Records from a dataset
·····
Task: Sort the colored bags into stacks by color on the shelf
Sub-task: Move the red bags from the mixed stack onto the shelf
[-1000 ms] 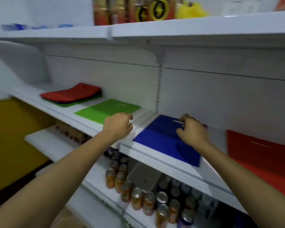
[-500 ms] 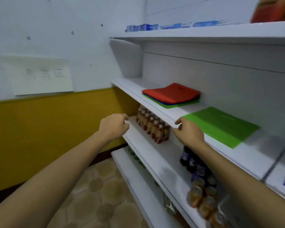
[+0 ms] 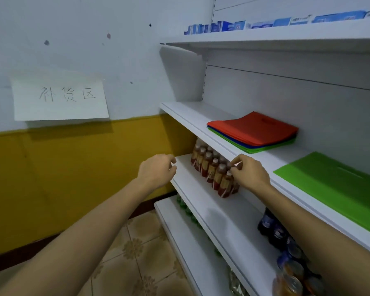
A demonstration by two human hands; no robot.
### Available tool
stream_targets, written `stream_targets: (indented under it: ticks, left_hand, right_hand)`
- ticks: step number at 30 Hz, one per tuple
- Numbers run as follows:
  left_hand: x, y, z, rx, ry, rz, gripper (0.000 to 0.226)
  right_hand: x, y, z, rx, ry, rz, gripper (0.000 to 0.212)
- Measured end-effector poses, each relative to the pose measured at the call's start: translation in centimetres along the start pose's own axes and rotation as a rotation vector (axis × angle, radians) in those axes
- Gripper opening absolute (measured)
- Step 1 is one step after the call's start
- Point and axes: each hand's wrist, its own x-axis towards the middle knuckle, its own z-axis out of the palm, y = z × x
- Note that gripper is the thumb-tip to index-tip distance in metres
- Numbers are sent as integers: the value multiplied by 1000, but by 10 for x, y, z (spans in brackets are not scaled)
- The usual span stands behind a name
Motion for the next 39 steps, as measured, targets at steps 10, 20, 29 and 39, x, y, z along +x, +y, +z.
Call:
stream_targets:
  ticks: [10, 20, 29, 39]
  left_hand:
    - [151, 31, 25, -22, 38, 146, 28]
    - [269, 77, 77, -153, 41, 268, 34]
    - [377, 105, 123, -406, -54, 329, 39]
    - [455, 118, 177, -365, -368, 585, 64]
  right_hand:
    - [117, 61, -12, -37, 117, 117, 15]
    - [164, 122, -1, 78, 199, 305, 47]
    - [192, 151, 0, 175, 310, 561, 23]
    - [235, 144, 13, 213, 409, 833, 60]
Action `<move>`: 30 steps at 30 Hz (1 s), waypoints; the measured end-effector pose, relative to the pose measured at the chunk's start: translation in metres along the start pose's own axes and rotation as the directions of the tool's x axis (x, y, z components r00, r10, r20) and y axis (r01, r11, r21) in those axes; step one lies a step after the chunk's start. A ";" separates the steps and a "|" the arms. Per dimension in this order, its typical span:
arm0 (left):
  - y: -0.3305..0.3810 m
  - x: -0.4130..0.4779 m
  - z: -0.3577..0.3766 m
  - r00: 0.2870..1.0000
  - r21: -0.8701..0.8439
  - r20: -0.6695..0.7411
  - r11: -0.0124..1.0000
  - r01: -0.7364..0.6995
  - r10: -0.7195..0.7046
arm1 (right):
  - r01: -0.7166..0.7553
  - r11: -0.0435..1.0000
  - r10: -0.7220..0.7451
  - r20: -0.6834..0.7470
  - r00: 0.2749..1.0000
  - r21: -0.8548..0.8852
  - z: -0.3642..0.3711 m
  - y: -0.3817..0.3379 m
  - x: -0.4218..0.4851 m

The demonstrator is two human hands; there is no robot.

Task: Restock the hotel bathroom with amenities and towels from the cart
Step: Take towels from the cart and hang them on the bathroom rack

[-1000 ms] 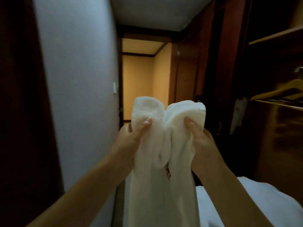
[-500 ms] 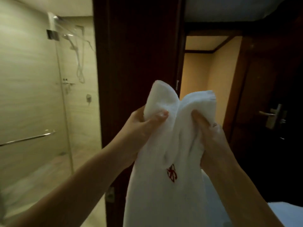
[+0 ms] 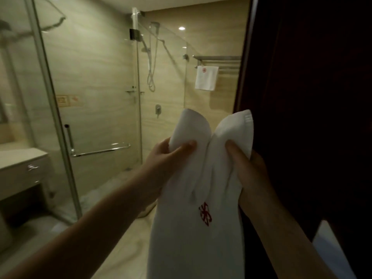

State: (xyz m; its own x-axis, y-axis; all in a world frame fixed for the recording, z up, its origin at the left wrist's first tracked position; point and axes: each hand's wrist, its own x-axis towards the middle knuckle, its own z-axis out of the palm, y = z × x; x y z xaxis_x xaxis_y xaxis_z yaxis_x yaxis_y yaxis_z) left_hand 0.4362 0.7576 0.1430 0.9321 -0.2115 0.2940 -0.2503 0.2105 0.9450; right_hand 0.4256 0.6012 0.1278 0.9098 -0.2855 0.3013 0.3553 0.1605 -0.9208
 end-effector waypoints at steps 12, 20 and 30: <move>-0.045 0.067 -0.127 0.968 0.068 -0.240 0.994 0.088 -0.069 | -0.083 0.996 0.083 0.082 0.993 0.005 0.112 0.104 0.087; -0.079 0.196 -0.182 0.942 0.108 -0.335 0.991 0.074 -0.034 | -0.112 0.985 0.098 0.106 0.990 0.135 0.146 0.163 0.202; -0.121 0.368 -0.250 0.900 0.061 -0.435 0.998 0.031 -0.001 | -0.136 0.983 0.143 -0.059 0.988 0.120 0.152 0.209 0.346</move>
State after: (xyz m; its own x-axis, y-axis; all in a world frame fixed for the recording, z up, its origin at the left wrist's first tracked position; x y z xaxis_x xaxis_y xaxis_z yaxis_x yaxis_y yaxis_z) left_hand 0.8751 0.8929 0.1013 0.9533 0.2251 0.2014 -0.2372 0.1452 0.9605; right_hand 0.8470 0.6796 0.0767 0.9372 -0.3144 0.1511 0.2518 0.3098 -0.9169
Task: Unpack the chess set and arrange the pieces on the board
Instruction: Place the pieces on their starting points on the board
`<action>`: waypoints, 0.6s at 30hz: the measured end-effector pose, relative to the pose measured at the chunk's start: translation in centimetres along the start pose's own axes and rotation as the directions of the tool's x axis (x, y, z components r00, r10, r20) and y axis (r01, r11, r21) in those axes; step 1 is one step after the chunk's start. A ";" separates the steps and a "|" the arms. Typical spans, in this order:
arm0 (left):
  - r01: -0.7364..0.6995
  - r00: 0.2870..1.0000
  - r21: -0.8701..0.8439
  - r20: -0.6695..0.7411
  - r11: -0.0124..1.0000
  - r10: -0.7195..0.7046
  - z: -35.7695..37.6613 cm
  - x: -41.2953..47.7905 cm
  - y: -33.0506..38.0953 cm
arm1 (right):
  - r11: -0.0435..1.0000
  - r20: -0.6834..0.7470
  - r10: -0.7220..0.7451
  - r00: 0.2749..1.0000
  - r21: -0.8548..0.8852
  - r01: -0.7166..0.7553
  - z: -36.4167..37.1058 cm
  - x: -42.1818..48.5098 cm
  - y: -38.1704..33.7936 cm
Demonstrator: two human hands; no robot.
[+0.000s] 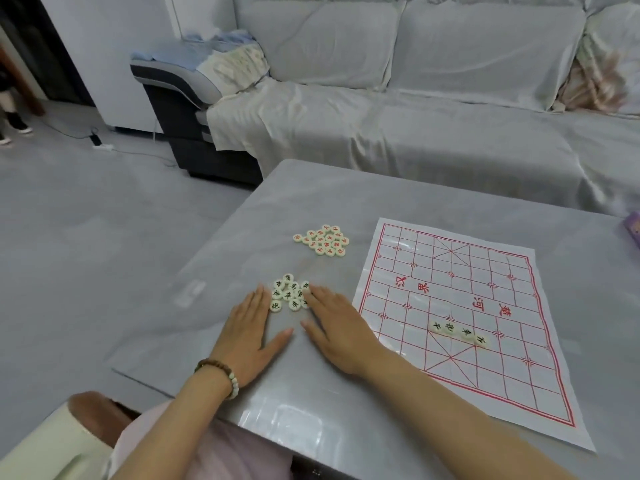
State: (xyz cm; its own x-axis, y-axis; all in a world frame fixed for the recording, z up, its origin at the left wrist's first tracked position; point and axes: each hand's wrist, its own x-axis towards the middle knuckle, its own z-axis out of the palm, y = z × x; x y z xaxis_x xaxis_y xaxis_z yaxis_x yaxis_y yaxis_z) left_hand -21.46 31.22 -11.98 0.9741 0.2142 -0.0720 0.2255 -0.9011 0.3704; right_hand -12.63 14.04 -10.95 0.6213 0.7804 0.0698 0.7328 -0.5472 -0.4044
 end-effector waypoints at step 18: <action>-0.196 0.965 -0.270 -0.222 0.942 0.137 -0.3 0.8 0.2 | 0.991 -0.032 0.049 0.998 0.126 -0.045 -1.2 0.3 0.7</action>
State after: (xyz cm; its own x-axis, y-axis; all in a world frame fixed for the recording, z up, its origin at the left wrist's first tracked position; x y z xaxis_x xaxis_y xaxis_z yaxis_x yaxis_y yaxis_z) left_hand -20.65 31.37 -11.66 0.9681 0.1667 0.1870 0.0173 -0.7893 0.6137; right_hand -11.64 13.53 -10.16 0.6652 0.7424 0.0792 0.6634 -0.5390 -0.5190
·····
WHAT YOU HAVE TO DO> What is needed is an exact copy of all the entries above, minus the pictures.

SOLVED PROBLEM>
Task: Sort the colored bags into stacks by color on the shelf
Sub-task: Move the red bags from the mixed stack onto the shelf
[-1000 ms] 
[-500 ms] 
[+0 ms] 
A demonstration by two human hands; no robot.
### Available tool
stream_targets, written `stream_targets: (indented under it: ticks, left_hand, right_hand)`
- ticks: step number at 30 Hz, one per tuple
- Numbers run as follows:
  left_hand: x, y, z, rx, ry, rz, gripper (0.000 to 0.226)
  right_hand: x, y, z, rx, ry, rz, gripper (0.000 to 0.212)
- Measured end-effector poses, each relative to the pose measured at the call's start: translation in centimetres along the start pose's own axes and rotation as a rotation vector (axis × angle, radians) in those axes
- Gripper opening absolute (measured)
- Step 1 is one step after the call's start
- Point and axes: each hand's wrist, its own x-axis towards the middle knuckle, its own z-axis out of the palm, y = z × x
- Note that gripper is the thumb-tip to index-tip distance in metres
- Numbers are sent as integers: the value multiplied by 1000, but by 10 for x, y, z (spans in brackets are not scaled)
- The usual span stands behind a name
Motion for the next 39 steps, as measured, targets at steps 10, 20, 29 and 39, x, y, z along +x, +y, +z.
Call:
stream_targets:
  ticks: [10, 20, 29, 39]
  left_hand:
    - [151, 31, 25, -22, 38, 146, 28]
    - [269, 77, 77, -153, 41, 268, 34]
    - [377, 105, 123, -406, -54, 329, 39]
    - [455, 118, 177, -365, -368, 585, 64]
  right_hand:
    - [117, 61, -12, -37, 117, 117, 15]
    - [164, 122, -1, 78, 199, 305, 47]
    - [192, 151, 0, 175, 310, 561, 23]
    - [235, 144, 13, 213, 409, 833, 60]
Action `<move>`: 30 steps at 30 Hz (1 s), waypoints; the measured end-effector pose, relative to the pose measured at the chunk's start: translation in metres along the start pose's own axes and rotation as the directions of the tool's x axis (x, y, z components r00, r10, r20) and y axis (r01, r11, r21) in those axes; step one lies a step after the chunk's start. A ";" separates the steps and a "|" the arms. Per dimension in this order, its typical span:
arm0 (left):
  - y: -0.3305..0.3810 m
  - x: -0.4130..0.4779 m
  - z: -0.3577..0.3766 m
  - r00: 0.2870..1.0000
  - r21: -0.8701..0.8439
  - r20: -0.6695..0.7411
  - r11: -0.0124..1.0000
  - r01: -0.7364..0.6995
  - r10: -0.7195..0.7046
arm1 (right):
  - r01: -0.7166..0.7553
  - r11: -0.0435..1.0000
  - r10: -0.7220..0.7451
  - r20: -0.6834..0.7470
  - r00: 0.2749..1.0000
  - r21: -0.8548..0.8852
  - z: -0.3642..0.3711 m
  - y: -0.3817..0.3379 m
  - x: -0.4218..0.4851 m

The demonstrator is two human hands; there is no robot.

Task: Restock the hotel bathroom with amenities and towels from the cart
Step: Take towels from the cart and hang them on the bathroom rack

[-1000 ms] 
[-500 ms] 
[+0 ms] 

State: (xyz m; its own x-axis, y-axis; all in a world frame fixed for the recording, z up, its origin at the left wrist's first tracked position; point and axes: each hand's wrist, its own x-axis towards the middle knuckle, its own z-axis out of the palm, y = z × x; x y z xaxis_x xaxis_y xaxis_z yaxis_x yaxis_y yaxis_z) left_hand 0.4362 0.7576 0.1430 0.9321 -0.2115 0.2940 -0.2503 0.2105 0.9450; right_hand 0.4256 0.6012 0.1278 0.9098 -0.2855 0.3013 0.3553 0.1605 -0.9208
 end-effector waypoints at steps 12, 20 and 30: <move>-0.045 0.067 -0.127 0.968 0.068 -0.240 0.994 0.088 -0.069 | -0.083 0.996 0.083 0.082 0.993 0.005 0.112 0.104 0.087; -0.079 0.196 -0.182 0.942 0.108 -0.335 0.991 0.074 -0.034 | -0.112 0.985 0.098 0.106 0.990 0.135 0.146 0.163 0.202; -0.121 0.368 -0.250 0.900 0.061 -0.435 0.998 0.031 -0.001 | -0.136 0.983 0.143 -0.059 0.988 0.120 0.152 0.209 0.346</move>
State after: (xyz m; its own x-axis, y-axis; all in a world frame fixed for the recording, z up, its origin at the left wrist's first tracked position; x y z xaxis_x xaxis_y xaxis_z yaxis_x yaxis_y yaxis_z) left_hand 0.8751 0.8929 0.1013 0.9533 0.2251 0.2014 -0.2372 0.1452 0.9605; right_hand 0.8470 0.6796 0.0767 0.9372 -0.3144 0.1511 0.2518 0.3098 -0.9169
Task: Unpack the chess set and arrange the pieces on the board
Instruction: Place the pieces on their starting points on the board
`<action>`: waypoints, 0.6s at 30hz: the measured end-effector pose, relative to the pose measured at the chunk's start: translation in centimetres along the start pose's own axes and rotation as the directions of the tool's x axis (x, y, z components r00, r10, r20) and y axis (r01, r11, r21) in those axes; step 1 is one step after the chunk's start. A ";" separates the steps and a "|" the arms. Typical spans, in this order:
arm0 (left):
  - r01: -0.7364..0.6995
  - r00: 0.2870..1.0000
  - r21: -0.8701..0.8439
  - r20: -0.6695..0.7411
  - r11: -0.0124..1.0000
  - r10: -0.7195..0.7046
  - z: -35.7695..37.6613 cm
  - x: -41.2953..47.7905 cm
  - y: -33.0506..38.0953 cm
arm1 (right):
  - r11: -0.0435..1.0000
  - r20: -0.6834..0.7470
  - r10: -0.7220..0.7451
  - r00: 0.2749..1.0000
  - r21: -0.8548..0.8852
  - r01: -0.7166..0.7553
  - z: -36.4167..37.1058 cm
  - x: -42.1818..48.5098 cm
  - y: -38.1704..33.7936 cm
Demonstrator: two human hands; no robot.
[+0.000s] 
State: (xyz cm; its own x-axis, y-axis; all in a world frame fixed for the recording, z up, its origin at the left wrist's first tracked position; point and axes: each hand's wrist, its own x-axis towards the middle knuckle, its own z-axis out of the palm, y = z × x; x y z xaxis_x xaxis_y xaxis_z yaxis_x yaxis_y yaxis_z) left_hand -21.46 31.22 -11.98 0.9741 0.2142 -0.0720 0.2255 -0.9011 0.3704; right_hand -12.63 14.04 -10.95 0.6213 0.7804 0.0698 0.7328 -0.5472 -0.4044
 end-effector waypoints at step 18: <action>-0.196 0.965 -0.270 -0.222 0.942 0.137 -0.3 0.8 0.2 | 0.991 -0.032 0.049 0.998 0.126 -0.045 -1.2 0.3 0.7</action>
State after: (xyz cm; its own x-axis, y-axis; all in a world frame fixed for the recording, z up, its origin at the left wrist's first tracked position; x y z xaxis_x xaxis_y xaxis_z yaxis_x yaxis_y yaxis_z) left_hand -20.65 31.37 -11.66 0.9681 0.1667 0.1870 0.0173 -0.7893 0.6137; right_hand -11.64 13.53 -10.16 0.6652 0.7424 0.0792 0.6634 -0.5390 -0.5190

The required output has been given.